Hey, I tried these recipes the other night and they were fantastic. Here are the links where I found them on the internet. I think you would like them a lot.

I did not respond. This was a nothing email. She is never the one to initiate contact. So Why now? I told myself I was not going to think about it and try and figure out her motives, but it has been bothering me all day. Was this just a tester email to see if I would still respond? Is she really that naive and just thinks she is being nice? By the way she has a masters degree so she is not stupid. All through this she really hasn't played any games at all but why send a stupid email like that then. Since the day she left I do not feel that she even one time tried to save the marriage. Not even once. She just showed up to counseling and our "dates" that was it nothing more. 

And then on the other hand in the back of my mind I start to wonder for the thousandth time "Maybe she finally realizes the dumb mistakes she has been making". I know she doesn't, but man just a simple stupid email can mess with your head. ARG. I am frustrated with my life.


----------



## lee101981 (Sep 6, 2012)

Stay dark! They can sence when you let your guard down, and normally after you do you will have regretted it! 
If she had any interest she would not be talkin about food but ur marriage .. Just my two cents! Good luck stay dark!
_Posted via Mobile Device_


----------



## striker711 (Nov 8, 2012)

I am staying dark but it would be so easy to send a simple reply saying that I will try them. Then I asked myself what good would that do? Answer nothing. 

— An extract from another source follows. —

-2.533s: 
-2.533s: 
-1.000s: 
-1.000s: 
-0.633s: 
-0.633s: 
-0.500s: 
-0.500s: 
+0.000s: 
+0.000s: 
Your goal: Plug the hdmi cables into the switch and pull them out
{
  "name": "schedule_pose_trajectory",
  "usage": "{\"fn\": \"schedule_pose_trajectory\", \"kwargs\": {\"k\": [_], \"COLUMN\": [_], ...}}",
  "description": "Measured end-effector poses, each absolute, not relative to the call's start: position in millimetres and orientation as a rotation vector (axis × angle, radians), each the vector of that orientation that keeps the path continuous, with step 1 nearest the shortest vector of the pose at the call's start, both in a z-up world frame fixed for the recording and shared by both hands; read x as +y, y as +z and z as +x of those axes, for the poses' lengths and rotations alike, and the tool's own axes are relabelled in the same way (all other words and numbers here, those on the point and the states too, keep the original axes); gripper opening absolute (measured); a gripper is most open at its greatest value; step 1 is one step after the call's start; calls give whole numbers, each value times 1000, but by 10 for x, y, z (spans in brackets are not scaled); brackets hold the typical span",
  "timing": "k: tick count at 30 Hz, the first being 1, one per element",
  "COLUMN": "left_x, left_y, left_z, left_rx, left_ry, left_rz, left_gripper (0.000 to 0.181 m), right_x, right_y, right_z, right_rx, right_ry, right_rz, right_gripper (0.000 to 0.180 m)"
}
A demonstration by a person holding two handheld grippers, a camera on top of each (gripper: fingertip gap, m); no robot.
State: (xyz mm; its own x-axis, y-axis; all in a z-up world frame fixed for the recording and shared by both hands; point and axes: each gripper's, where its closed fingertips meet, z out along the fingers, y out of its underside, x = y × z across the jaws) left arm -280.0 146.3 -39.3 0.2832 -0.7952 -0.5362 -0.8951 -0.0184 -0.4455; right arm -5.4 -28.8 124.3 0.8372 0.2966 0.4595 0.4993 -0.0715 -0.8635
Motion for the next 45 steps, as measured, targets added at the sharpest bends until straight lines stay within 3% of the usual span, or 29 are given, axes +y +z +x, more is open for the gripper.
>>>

Still don't understand her motivation for the email though, it bugs me.


----------



## rickster (Jan 14, 2013)

She had another man on the go, they fell out, and shes trying to make contact with you. Thats the only explanation. Sorry to be so blunt.
_Posted via Mobile Device_


----------



## whitehawk (Aug 14, 2012)

rickster said:


> She had another man on the go, they fell out, and shes trying to make contact with you. Thats the only explanation. Sorry to be so blunt.
> _Posted via Mobile Device_



l sorta go with this one and she's making small talk to suss out your response.
You don't just ring up and say you wanna talk about us .


----------



## NoWhere (Oct 2, 2012)

There could be a ton of reasons she sent that email. The only fact you can discern from it is she is trying to make some contact with you and being generic and friendly to mask her true intentions. 

Whether its to make her feel better about what she's done to you or because she wants you back or just wants to manipulate you more. No one can answer that. She's probably testing the waters to see your response. Again for what reason I do not know.

I would ignore the email. My ex did the same thing yesterday when I had to meet her to get a necklace. Later she started texting me about where I could get a good silver cleaner etc. She hasn't texted me in months and now all of a sudden starts acting all friendly. I just ignored the texts and didn't allow them to enter my mind. I'm tired of having to decipher and analyze her intentions and could care less.


----------



## striker711 (Nov 8, 2012)

Well she email last night and asked about taxes. I already told her months ago I would take care of it. For some reason she sent her summer reservation to hike in a national park, with the other man I am sure, to our house. I emailed her back to not send those things here again. I also reminded her that I already agreed to do our taxes. Nothing else. I am so tired of trying to play a game with a woman. Every answer I have to think about. I miss when I could just respond to her with my qenuine feelings.


----------



## striker711 (Nov 8, 2012)

Any thoughts appreciated. I could use some TAM people tonight.


----------



## Toffer (Jan 31, 2012)

striker,

When someone says they have a WAW to me it means that they are done and just leave. They DON'T have another guy in the wings

It's clear that your wife left because of an affair. Sorry but you know this is right.

Saty dark. Do the 180 to move on and I hope you find someone who will love you and be faithful to you in the future. You deserve that


----------



## striker711 (Nov 8, 2012)

Thanks Toffer

I am pretty sure this guy only showed her how "free" she could be without a marriage. He seems to have a little harom of 7-10 women about 8 years younger than him that are all single. It still almost qualifies for an EA though.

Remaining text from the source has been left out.